90679_plaEt un jour, à l’aube de ses 25 ans, sa vie bascule. Alors qu’elle regarde sur un trottoir passé une ancienne copine de fac, Mathilde laisse tomber son manuscrit sur le pavé, ce que ne peut s’empêcher de remarquer un homme se trouvant près d’elle. Cet homme, ce n’est pas n’importe qui, il s’agit de Paul Duval, un auteur de roman à l’eau de rose très connu.

L’histoire aurait pu s’arrêter là, mais le chemin de Paul recroise à nouveau la route de Mathilde, dans ce supermarché qu’elle déteste. Tout d’un coup, son destin se met en route. Parce que Paul, qui a du s’attacher à la jeune femme, peut-être sous l’effet d’un coup de foudre, propose à cette dernière de lire ce fameux manuscrit échoué sur le parvis. Surprise par cette proposition tombée du ciel, Mathilde, qui encaissait les achats de Paul, fait une mauvaise manipulation qui va se retrouver être lourde de conséquences : Mathilde se fait virer. Sans emploi, désespérée, Mathilde finit chez Paul, et se fait embaucher par ce dernier pour accomplir divers tâches que notre écrivain n’a pas le temps de faire.

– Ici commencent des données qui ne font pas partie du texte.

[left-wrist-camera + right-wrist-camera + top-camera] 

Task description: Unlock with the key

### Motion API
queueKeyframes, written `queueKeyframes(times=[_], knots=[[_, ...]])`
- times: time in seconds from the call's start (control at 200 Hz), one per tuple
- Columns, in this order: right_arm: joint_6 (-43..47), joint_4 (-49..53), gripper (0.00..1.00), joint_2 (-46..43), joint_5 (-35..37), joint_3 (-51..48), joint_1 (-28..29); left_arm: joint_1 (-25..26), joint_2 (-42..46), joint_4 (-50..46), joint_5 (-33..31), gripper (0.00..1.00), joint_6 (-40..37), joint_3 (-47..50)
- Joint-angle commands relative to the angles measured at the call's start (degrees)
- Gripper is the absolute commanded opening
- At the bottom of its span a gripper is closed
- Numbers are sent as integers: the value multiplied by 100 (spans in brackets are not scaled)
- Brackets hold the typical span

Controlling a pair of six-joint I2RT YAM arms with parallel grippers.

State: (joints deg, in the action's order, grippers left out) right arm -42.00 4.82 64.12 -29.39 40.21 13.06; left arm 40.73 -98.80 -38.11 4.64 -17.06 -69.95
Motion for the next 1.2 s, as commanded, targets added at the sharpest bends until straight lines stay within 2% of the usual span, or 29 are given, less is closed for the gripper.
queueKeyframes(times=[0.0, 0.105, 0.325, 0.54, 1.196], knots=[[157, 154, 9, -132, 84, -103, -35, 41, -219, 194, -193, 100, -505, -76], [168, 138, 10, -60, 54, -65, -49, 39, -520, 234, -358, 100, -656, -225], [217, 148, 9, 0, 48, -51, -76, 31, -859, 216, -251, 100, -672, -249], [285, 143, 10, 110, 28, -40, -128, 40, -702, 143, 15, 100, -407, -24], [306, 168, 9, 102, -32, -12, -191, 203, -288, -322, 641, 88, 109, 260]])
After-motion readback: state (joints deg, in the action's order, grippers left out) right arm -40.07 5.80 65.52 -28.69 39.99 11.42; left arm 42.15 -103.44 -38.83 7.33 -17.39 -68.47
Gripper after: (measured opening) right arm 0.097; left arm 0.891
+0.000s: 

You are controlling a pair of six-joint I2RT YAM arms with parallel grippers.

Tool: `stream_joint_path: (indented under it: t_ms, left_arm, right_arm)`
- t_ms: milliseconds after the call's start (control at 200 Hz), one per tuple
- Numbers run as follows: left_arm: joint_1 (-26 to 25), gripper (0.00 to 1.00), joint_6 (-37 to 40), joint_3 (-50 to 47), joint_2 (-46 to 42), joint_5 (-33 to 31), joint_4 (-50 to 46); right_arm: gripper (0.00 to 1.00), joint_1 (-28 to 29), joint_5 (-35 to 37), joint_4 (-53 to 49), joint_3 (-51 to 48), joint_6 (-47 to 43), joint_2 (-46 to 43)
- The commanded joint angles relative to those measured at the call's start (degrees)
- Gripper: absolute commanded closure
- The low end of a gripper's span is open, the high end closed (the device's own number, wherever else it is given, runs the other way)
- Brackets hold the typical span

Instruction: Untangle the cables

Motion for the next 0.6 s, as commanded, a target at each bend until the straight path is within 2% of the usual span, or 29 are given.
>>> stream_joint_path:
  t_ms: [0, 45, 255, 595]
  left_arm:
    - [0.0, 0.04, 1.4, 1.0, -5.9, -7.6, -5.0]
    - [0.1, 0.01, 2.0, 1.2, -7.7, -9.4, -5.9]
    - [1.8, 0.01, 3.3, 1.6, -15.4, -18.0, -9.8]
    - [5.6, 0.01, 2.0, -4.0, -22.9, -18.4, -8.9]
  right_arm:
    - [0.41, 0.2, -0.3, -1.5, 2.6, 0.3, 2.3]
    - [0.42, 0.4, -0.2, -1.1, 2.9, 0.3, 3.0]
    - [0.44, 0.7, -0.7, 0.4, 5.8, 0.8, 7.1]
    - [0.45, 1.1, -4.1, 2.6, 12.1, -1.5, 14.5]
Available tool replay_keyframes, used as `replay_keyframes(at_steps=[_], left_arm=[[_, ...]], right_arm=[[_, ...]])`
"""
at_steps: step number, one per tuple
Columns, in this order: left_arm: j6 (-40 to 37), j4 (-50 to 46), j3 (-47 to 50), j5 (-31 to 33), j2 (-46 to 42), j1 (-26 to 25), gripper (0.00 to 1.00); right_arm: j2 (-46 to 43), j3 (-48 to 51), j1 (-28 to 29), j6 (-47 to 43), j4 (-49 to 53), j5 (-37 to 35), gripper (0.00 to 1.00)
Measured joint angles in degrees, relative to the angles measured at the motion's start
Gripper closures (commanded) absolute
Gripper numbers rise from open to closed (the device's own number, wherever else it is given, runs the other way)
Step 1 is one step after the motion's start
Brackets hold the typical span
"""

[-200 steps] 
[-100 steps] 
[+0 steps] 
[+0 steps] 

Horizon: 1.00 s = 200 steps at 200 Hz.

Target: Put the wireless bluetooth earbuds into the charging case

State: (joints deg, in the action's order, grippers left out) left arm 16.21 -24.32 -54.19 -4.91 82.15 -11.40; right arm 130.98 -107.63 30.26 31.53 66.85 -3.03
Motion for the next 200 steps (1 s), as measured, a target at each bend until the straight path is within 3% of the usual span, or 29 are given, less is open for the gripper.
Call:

Le tome 1 se termine sur cet engagement prit par Paul à l’égard de Mathilde. On pourrait croire que cette Bande-dessinée ne s’arrête qu’à cette histoire commençant entre Mathilde et Paul, mais je trouve que le scénario va un peu plus loin. En arrière-fond, Nous avons tout une histoire entre Mathilde et son copain, qui au passage l’a trompée avec l’une de ses collègues, et aussi une petite réflexion sur ce qu’est le travail d’écrivain. Non seulement il y a une partie de la BD qui s’attache au courrier des lecteurs que reçoit Paul et auquel il ne répond pas du tout, qui au passage est une scène assez drôle, Mathilde ouvre une enveloppe remplie de photographies plutôt coquines; et une partie qui explique le processus long et rigoureux que doit être l’écriture.

Comme je le disais au début de l’article, cette BD comporte 5 tomes, donc nous suivons Mathilde et Paul dans leur histoire, ainsi que Mathilde dans son périple pour terminer son roman et se faire éditer. Evidemment, il s’agit d’une histoire qui se termine bien, malgré plusieurs péripéties, notamment l’entrée de la famille de Paul dans l’intrigue, avec son fils, son ex-femme et son père, un personnage parfaitement antipathique. D’ailleurs, heureusement qu’il y a ces intermèdes dans cette histoire d’amour, sinon ça ferait un peu trop fleur bleue, comme si tout le monde est beau, magnifique, sans aucun nuage. Certes, il s’agit de ce qu’on peut ressentit au début d’une histoire, mais ce sentiment ne doit pas mener toute l’intrigue, sinon l’histoire n’a plus de raison d’être. Il fallait ces retournements de situation pour justifier le fait que l’histoire se poursuive. Pendant un temps, avant la sortie du tome 4, je pensais réellement que l’histoire était finie avec le tome 3. Sans trop révéler le scénario, je trouvais que l’histoire se finissait logiquement, et que, même si Mathilde n’avait pas accompli son rêve, l’histoire était achevée. C’était comme si la boucle était bouclée avec le fait qu’elle quittait son copain coureur de jupons pour voler de ses propres ailes. Je trouvais que les dernières pages de la BD faisaient très conclusions. J’ai donc été très surprise lorsque je suis tombée sur le tome 4.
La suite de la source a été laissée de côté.